Walk and Roll

I just got back from returning a few things at the mall.  I was in the mall for less than 30 minutes, and it was early enough in the day that I was still “fresh”, and yet here I am now, tired and wiped out.

It’s a gorgeous, sunny day today, and on the drive over to the mall, I could see many places where I used to hike, and other places that I wanted to hike (Hello, Mt. Diablo).  I get a glimpse of those places where I’m farther from the buzz of civilization, cars, people, etc.; where there are great views from hill top fields, and quiet paths through wooded valleys.  And I just can’t get to those places.  I mourn that loss on days like to day, especially.

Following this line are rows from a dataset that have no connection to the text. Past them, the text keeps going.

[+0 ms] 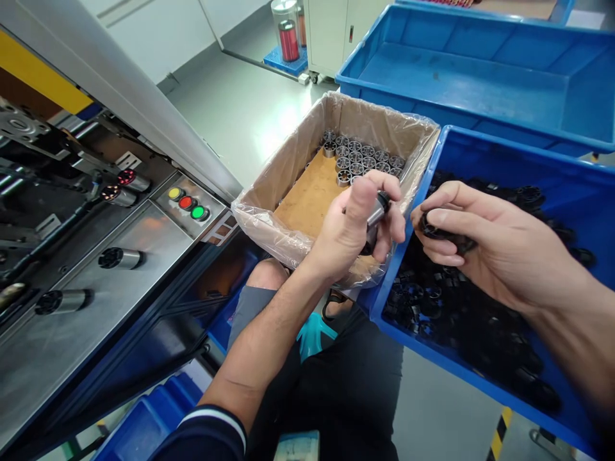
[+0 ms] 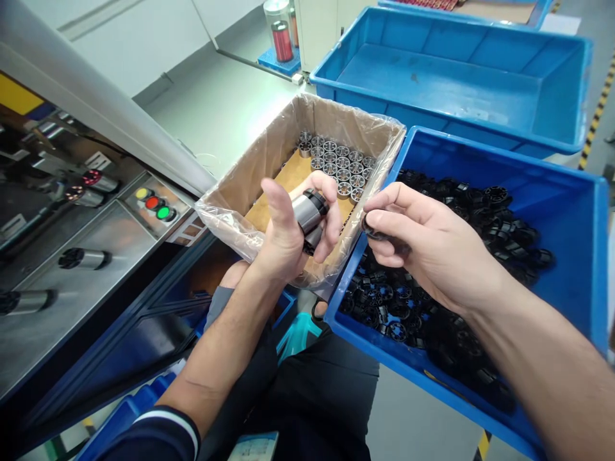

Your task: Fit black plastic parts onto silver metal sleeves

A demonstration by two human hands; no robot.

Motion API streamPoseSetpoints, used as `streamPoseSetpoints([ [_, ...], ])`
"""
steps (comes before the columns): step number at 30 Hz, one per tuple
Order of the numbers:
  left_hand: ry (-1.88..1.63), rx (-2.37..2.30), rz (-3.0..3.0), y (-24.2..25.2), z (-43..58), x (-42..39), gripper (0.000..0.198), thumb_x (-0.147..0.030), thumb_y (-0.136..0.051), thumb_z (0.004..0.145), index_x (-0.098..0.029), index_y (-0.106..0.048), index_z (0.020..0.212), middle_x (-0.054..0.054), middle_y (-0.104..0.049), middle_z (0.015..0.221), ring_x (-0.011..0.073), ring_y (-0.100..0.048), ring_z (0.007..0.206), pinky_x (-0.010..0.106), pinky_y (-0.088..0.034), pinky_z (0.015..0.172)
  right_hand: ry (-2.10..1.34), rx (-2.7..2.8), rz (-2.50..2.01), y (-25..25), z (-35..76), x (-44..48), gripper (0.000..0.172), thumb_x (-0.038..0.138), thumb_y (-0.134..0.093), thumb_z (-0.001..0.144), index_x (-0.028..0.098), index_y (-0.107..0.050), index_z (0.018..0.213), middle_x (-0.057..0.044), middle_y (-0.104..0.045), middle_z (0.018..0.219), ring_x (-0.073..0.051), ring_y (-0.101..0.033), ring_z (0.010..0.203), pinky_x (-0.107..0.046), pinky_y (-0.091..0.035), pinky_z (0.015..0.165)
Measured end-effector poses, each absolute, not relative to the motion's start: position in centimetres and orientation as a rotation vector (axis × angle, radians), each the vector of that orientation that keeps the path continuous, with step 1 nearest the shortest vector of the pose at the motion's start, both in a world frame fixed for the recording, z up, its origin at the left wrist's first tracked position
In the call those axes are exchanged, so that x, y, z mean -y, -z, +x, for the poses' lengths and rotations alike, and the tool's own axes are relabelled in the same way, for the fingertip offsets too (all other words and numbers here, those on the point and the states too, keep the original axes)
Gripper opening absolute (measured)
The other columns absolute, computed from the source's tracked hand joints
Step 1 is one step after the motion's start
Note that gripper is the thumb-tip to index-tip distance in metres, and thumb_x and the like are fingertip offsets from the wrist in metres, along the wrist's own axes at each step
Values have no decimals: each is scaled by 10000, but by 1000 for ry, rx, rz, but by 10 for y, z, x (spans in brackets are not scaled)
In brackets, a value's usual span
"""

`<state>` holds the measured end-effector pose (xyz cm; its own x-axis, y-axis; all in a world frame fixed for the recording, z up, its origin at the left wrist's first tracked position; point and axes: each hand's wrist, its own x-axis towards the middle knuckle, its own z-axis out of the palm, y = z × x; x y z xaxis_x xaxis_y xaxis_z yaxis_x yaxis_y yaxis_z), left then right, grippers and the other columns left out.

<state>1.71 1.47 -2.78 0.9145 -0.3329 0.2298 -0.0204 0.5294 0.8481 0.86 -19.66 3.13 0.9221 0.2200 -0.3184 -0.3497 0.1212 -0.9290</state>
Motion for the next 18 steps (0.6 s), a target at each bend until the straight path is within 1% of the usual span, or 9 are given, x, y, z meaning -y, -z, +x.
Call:
streamPoseSetpoints([
  [2,167,353,1002,27,16,-12,946,-1137,-260,1135,-267,-633,1120,17,-770,793,112,-603,495,252,-426,487,-399,-4,-1380,-32,7,197,185,362,-994,1039,243,-853,1058,7,-689,780,-97,-570,573,-185,-428,500],
  [4,168,332,1061,23,16,-11,999,-1148,-180,1117,-262,-642,1122,44,-793,829,122,-635,528,261,-455,514,-373,73,-1374,-32,5,198,199,368,-1032,1032,279,-877,1120,-1,-774,855,-93,-598,556,-178,-424,474],
  [6,209,325,1120,18,16,-12,1055,-1196,-249,1066,-264,-712,1238,40,-766,827,135,-636,550,284,-486,540,-317,96,-1400,-32,5,199,283,350,-1106,969,303,-874,1124,-3,-832,901,-90,-626,553,-172,-465,471],
  [9,259,271,1127,12,21,-16,1069,-1207,-443,1031,-298,-753,1501,-24,-613,779,122,-570,545,288,-490,562,-186,98,-1528,-32,3,200,317,351,-1159,901,286,-867,1007,-23,-880,953,-103,-686,577,-185,-562,492],
  [10,283,250,1099,11,23,-17,1022,-1173,-497,1058,-309,-748,1543,-28,-600,805,118,-577,557,284,-497,574,-136,118,-1581,-32,2,200,289,351,-1152,906,288,-886,999,-21,-879,959,-109,-706,590,-192,-586,502],
  [12,345,218,1032,10,26,-19,828,-1019,-618,1154,-315,-740,1573,-13,-661,905,117,-639,611,275,-530,619,-15,185,-1693,-33,-1,199,215,324,-1120,930,313,-949,1060,-3,-862,964,-106,-721,596,-207,-613,517],
  [15,375,218,1015,11,24,-17,557,-746,-799,1208,-275,-777,1505,3,-733,991,97,-671,651,251,-520,633,233,283,-1859,-37,-8,193,213,261,-1061,966,340,-991,1151,13,-865,1060,-97,-771,651,-243,-645,576],
  [16,359,234,1035,11,23,-16,516,-719,-830,1201,-257,-793,1428,-2,-724,961,86,-649,638,242,-494,614,300,304,-1911,-38,-11,191,211,258,-1039,991,346,-995,1178,15,-874,1114,-99,-794,685,-262,-648,594],
  [18,322,257,1072,11,17,-11,559,-786,-817,1190,-231,-757,1222,-18,-663,852,75,-588,603,230,-440,578,395,324,-1987,-39,-16,186,195,280,-1005,1050,362,-993,1226,21,-884,1166,-117,-839,765,-305,-650,634],
])
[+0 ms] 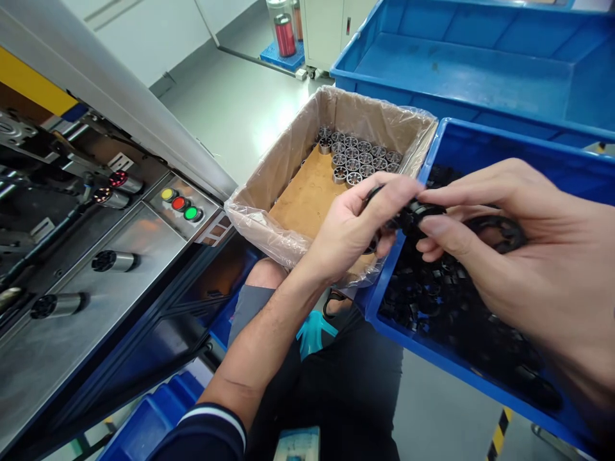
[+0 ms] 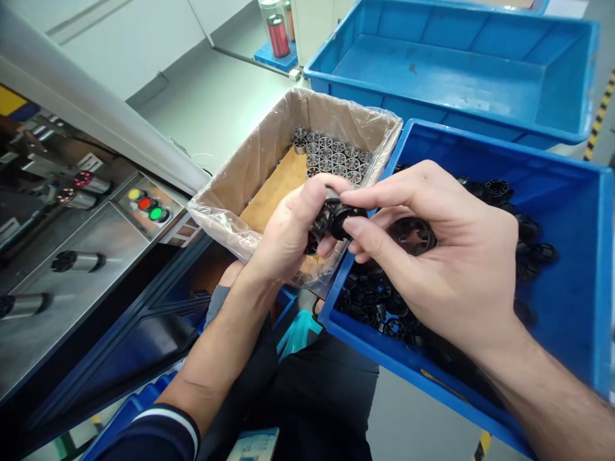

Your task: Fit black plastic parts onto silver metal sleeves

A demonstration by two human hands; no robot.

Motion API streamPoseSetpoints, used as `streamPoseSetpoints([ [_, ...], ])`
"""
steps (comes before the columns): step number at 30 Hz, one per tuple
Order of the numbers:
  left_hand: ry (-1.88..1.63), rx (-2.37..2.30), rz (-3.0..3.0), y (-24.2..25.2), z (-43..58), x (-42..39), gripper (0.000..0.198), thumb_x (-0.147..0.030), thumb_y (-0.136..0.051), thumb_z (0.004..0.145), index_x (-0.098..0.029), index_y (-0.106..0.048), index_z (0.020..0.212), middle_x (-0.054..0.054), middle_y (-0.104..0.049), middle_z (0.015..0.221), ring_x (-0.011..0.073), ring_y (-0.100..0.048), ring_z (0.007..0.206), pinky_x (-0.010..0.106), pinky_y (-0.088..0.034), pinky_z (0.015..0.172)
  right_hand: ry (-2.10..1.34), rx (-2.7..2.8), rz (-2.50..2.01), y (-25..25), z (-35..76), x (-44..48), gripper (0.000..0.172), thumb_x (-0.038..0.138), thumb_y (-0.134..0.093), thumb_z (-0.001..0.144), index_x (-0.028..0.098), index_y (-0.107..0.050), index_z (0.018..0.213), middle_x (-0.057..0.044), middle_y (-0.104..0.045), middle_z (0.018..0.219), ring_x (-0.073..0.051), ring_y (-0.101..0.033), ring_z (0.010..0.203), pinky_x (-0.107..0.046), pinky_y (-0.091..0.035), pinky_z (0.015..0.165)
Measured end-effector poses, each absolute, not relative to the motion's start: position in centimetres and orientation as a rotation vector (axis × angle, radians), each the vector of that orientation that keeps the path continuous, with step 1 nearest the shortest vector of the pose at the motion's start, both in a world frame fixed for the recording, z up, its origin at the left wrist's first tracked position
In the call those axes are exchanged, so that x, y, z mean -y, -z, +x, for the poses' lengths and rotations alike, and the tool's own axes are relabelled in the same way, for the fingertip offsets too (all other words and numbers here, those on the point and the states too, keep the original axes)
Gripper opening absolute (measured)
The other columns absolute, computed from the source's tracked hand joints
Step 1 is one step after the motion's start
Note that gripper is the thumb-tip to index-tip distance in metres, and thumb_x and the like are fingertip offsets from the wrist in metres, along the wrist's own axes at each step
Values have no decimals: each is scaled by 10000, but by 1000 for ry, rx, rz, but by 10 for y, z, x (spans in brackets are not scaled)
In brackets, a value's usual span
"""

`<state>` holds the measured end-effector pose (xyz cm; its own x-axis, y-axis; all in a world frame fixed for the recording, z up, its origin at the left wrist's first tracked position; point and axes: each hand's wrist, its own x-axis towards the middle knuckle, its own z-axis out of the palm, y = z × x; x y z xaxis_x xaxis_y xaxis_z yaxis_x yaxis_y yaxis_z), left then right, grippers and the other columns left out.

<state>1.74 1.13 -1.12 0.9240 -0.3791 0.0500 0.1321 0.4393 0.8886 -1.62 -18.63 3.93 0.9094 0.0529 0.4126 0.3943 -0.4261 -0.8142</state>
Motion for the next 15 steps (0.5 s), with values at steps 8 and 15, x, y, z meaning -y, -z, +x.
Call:
streamPoseSetpoints([
  [8,293,209,1233,3,11,-3,735,-965,-584,1218,-238,-579,1108,-39,-586,804,73,-630,587,193,-506,583,357,323,-1979,-31,-18,184,193,260,-947,1113,408,-978,1233,52,-938,1188,-203,-882,839,-405,-771,765],
  [15,243,219,1274,11,14,-5,726,-973,-646,1183,-250,-595,1143,-11,-579,876,92,-625,631,251,-598,589,320,399,-1976,-34,-17,189,524,198,-1101,934,482,-994,1361,43,-925,1316,-207,-849,926,-446,-817,866],
])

All of this annoys me and frustrates me.  I’m trying to figure out work arounds.  I have a short path near my house that I love.  Within 50 yards of the parking lot, you can find terrific views out over the hills.  It’s relatively flat, and I can walk it when I need to be outside and trick myself into feeling like I’m somewhere far more remote than I actually am.

Getting out into the rest of the world remains difficult.  Sure, it’s possible to run quick errands or get myself to a doctor or chiropractic appointment.  But that trip to the mall – difficult.  Spending an afternoon shopping with a friend?  These days it would be nearly impossible to do without completely taxing my energy, if I could do it at all.  A street fair with the family?  It’s just not going to happen like this.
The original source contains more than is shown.